Um prêmio, contudo, principalmente um prêmio com essa envergadura, sempre vai trazer consigo sua carga de polêmicas. Ao eleger o que é extraordinário, ergue-se um muro sobre aquilo que não é. Há uma sensação constante de injustiça e incompletude. Se ganha uma mulher ou uma pessoa negra, os críticos do identitarismo correm para desfiar suas lamúrias carregadas de preconceito. Se ganha um homem branco, como é o caso desse ano, quem está cansado deles torce o nariz. Em se tratando de arte, nunca teremos mesmo a unanimidade.
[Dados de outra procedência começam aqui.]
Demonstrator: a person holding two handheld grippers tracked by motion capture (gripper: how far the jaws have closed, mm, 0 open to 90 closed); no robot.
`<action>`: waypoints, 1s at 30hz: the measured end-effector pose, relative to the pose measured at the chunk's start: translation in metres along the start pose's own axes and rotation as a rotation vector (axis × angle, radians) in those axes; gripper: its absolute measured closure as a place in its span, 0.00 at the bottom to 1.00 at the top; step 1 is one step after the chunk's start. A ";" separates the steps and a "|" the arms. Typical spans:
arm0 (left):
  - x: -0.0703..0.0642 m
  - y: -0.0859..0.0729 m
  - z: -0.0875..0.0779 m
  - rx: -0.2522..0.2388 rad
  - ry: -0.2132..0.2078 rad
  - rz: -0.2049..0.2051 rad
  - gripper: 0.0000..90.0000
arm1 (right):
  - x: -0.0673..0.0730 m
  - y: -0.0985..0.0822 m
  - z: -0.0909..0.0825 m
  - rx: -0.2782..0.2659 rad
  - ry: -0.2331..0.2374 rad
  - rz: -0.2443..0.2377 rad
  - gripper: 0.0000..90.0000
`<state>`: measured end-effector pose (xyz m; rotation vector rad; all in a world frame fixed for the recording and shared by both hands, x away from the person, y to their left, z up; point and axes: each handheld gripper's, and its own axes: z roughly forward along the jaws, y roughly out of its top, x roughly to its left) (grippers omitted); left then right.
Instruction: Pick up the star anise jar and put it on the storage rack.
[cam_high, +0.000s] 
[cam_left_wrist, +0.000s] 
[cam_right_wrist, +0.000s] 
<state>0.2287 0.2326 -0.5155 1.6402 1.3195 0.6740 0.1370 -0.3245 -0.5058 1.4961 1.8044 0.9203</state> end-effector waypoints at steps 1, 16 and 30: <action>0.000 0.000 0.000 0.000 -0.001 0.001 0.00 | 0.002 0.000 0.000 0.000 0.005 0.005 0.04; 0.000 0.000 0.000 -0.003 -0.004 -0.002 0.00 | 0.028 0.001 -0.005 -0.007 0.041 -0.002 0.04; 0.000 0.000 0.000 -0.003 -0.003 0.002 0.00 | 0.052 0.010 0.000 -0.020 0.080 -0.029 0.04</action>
Mas, vá lá, eu amo a literatura, e amo conhecer o trabalho de um autor completamente novo. Às vezes, pode até ser que eu concorde com o comitê sueco e me apaixone pelo laureado. Aconteceu com Alice Munro em 2013, quando a canadense foi então vastamente publicada em português – e veio a se tornar uma das minhas autoras favoritas da vida. Com o Jon Fosse, suspeito, não acontecerá o mesmo. Estou lendo É a Ales, que acabou de ser publicado aqui no Brasil, e ainda não fui fisgada. Para dizer a verdade, fiquei com um pouco de preguiça ao descobrir que o autor não é fã de parágrafos (todos os seus livros, ao que parece, são escritos em um intenso fluxo de consciência que abre mão deles).
Há uma importante lição do Nobel para quem escreve, no entanto. Algo que a Fabi de 2016 nem desconfiava, embora já sonhasse em ser escritora-reconhecida-publicada. E nem é sobre a qualidade ou o estilo daquilo que é julgado como altíssima literatura, um tópico que mereceria uma edição da news por si só. É que, ao contrário de vários outros prêmios por aí, o Nobel não elege o livro do ano. Não contempla um romance específico. Essa é uma honraria dedicada ao conjunto da obra de um autor. É sobre um projeto de vida. E isso está ligado ao conselho literário mais importante que eu já recebi.
Qual é o seu projeto?
Jon Fosse, cotadíssimo desde cedo para receber o prêmio desse ano, arrematou quase todos os galardões literários de seu país. Publicado na Inglaterra e nos EUA, despertou a paixão dos leitores anglófonos. Seu estilo, que ele mesmo chama de slow prose, prescinde dos parágrafos e usa a técnica da repetição para criar um ritmo próprio, e muitos o comparam a Samuel Beckett por isso. Ele começou no teatro e passou muitos anos escrevendo peças. Os temas de sua escrita passam pela vida, morte, experiências com o divino e questões metafísicas. Nessa entrevista aqui, ele conta que sofreu um acidente aos sete anos de idade e quase morreu, quando teve então uma experiência mística inexplicável. Esse acontecimento é a base de toda sua escrita e um dos motivos de sua conversão ao catolicismo. Goste ou não do trabalho dele, é bem óbvio que o homem tem um projeto literário, e se dedicou a vida inteira a expressá-lo.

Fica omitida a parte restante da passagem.